*What you will do*
Output every entry exactly as it appears.

Top of Source data

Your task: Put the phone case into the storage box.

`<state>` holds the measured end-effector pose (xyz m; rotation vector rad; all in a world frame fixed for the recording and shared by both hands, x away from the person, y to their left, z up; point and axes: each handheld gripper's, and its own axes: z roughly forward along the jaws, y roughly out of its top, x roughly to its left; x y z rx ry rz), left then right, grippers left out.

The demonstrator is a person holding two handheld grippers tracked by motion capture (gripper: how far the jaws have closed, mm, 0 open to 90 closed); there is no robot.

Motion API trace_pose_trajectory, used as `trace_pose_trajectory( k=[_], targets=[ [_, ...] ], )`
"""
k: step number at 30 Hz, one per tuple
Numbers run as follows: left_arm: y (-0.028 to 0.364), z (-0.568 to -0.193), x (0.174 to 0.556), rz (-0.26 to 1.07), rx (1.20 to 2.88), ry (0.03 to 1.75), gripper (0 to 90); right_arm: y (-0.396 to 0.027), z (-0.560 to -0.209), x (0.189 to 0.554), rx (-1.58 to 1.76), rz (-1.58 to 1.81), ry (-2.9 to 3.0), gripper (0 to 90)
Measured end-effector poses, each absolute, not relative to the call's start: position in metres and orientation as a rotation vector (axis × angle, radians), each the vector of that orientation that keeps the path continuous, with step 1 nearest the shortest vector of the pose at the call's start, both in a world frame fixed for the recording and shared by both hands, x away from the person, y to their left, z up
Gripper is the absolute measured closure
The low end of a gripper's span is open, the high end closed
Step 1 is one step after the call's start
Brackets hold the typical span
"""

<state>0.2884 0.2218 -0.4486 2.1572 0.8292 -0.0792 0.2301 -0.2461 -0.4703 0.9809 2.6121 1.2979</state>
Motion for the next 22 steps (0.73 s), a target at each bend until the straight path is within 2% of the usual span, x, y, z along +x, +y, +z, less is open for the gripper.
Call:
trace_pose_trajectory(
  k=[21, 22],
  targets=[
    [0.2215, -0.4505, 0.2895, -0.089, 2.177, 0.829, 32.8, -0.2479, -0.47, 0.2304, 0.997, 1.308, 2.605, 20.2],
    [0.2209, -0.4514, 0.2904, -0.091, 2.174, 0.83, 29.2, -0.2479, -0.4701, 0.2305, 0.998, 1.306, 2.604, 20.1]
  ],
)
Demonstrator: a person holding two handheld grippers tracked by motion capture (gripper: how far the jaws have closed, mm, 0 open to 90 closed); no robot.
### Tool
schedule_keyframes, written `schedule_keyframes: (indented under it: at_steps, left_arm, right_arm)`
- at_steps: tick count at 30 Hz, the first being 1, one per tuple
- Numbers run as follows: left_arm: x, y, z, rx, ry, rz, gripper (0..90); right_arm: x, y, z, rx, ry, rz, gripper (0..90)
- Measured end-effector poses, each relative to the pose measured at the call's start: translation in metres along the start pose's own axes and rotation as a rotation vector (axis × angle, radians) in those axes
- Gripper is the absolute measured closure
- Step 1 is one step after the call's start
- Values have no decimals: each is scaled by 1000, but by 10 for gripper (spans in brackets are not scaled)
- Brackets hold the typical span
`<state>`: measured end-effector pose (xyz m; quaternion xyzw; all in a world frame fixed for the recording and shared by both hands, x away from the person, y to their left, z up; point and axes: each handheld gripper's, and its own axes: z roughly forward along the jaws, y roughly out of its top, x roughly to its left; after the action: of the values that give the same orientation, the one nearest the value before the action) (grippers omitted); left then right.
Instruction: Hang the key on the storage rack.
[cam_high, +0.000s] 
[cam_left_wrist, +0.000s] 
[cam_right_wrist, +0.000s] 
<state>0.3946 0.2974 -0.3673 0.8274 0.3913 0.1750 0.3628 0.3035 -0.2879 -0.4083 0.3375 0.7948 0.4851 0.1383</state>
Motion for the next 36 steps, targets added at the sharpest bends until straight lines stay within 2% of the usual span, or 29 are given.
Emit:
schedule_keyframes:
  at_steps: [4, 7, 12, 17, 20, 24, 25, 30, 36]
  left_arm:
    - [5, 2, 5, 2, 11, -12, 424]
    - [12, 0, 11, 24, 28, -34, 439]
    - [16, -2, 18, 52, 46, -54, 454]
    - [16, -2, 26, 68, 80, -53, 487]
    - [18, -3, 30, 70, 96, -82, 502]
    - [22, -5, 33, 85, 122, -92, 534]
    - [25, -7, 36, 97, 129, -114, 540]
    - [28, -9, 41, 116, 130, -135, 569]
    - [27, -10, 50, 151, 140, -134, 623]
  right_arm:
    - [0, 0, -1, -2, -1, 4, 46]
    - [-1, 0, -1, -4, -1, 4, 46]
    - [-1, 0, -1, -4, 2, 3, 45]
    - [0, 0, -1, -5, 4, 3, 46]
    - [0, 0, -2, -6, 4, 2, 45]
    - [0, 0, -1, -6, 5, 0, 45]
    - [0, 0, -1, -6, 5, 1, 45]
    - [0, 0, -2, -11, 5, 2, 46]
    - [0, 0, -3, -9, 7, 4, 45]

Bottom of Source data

*Result of this exercise*
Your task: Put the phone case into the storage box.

`<state>` holds the measured end-effector pose (xyz m; rotation vector rad; all in a world frame fixed for the recording and shared by both hands, x away from the person, y to their left, z up; point and axes: each handheld gripper's, and its own axes: z roughly forward along the jaws, y roughly out of its top, x roughly to its left; x y z rx ry rz), left then right, grippers left out.

The demonstrator is a person holding two handheld grippers tracked by motion capture (gripper: how far the jaws have closed, mm, 0 open to 90 closed); there is no robot.

Motion API trace_pose_trajectory, used as `trace_pose_trajectory( k=[_], targets=[ [_, ...] ], )`
"""
k: step number at 30 Hz, one per tuple
Numbers run as follows: left_arm: y (-0.028 to 0.364), z (-0.568 to -0.193), x (0.174 to 0.556), rz (-0.26 to 1.07), rx (1.20 to 2.88), ry (0.03 to 1.75), gripper (0 to 90); right_arm: y (-0.396 to 0.027), z (-0.560 to -0.209), x (0.189 to 0.554), rx (-1.58 to 1.76), rz (-1.58 to 1.81), ry (-2.9 to 3.0), gripper (0 to 90)
Measured end-effector poses, each absolute, not relative to the call's start: position in metres and orientation as a rotation vector (axis × angle, radians), each the vector of that orientation that keeps the path continuous, with step 1 nearest the shortest vector of the pose at the call's start, both in a world frame fixed for the recording and shared by both hands, x away from the person, y to their left, z up
Gripper is the absolute measured closure
The low end of a gripper's span is open, the high end closed
Step 1 is one step after the call's start
Brackets hold the typical span
"""

<state>0.2884 0.2218 -0.4486 2.1572 0.8292 -0.0792 0.2301 -0.2461 -0.4703 0.9809 2.6121 1.2979</state>
Motion for the next 22 steps (0.73 s), a target at each bend until the straight path is within 2% of the usual span, x, y, z along +x, +y, +z, less is open for the gripper.
Call:
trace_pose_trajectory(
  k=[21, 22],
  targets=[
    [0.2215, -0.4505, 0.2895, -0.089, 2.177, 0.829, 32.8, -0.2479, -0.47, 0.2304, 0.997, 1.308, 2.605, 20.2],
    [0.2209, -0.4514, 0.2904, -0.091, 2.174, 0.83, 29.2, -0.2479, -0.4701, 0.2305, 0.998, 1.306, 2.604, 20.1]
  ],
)
Demonstrator: a person holding two handheld grippers tracked by motion capture (gripper: how far the jaws have closed, mm, 0 open to 90 closed); no robot.
### Tool
schedule_keyframes, written `schedule_keyframes: (indented under it: at_steps, left_arm, right_arm)`
- at_steps: tick count at 30 Hz, the first being 1, one per tuple
- Numbers run as follows: left_arm: x, y, z, rx, ry, rz, gripper (0..90); right_arm: x, y, z, rx, ry, rz, gripper (0..90)
- Measured end-effector poses, each relative to the pose measured at the call's start: translation in metres along the start pose's own axes and rotation as a rotation vector (axis × angle, radians) in those axes
- Gripper is the absolute measured closure
- Step 1 is one step after the call's start
- Values have no decimals: each is scaled by 1000, but by 10 for gripper (spans in brackets are not scaled)
- Brackets hold the typical span
`<state>`: measured end-effector pose (xyz m; quaternion xyzw; all in a world frame fixed for the recording and shared by both hands, x away from the person, y to their left, z up; point and axes: each handheld gripper's, and its own axes: z roughly forward along the jaws, y roughly out of its top, x roughly to its left; after the action: of the values that give the same orientation, the one nearest the value before the action) (grippers omitted); left then right.
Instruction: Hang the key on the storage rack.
[cam_high, +0.000s] 
[cam_left_wrist, +0.000s] 
[cam_right_wrist, +0.000s] 
<state>0.3946 0.2974 -0.3673 0.8274 0.3913 0.1750 0.3628 0.3035 -0.2879 -0.4083 0.3375 0.7948 0.4851 0.1383</state>
Motion for the next 36 steps, targets added at the sharpest bends until straight lines stay within 2% of the usual span, or 29 are given.
Emit:
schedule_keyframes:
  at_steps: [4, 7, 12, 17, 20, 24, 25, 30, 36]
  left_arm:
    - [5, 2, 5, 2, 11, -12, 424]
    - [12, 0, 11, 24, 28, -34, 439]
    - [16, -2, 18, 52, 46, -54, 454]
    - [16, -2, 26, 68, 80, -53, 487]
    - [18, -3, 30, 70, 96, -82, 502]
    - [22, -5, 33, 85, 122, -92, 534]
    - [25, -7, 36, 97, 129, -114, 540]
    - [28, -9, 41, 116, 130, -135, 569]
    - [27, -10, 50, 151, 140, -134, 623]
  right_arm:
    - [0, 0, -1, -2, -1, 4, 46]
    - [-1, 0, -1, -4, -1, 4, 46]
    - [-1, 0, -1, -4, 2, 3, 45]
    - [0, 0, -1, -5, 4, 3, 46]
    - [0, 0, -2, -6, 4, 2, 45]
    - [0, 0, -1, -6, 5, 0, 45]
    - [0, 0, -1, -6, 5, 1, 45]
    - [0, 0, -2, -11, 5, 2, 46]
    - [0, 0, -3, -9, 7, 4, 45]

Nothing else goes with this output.